### What needs to be done
Locate each line below that includes "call" and reproduce it.

Information shown START

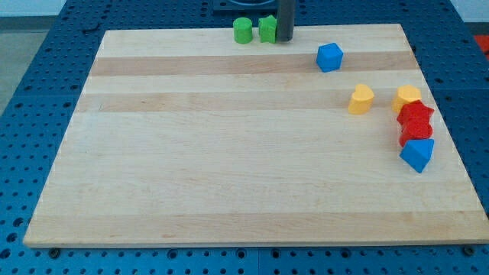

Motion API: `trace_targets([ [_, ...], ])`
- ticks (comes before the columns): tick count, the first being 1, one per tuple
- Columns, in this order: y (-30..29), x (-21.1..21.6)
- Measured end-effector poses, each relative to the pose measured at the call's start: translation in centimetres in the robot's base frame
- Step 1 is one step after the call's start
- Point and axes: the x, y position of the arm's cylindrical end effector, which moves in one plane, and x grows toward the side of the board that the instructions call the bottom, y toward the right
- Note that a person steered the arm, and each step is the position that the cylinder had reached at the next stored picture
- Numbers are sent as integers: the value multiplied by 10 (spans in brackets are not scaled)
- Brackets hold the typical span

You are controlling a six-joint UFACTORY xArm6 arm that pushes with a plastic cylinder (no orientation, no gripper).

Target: Point your arm towards blue cube

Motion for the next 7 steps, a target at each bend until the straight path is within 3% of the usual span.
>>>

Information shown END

### Problem solution
- Measured end-effector poses, each relative to the pose measured at the call's start: translation in centimetres in the robot's base frame
- Step 1 is one step after the call's start
- Point and axes: the x, y position of the arm's cylindrical end effector, which moves in one plane, and x grows toward the side of the board that the instructions call the bottom, y toward the right

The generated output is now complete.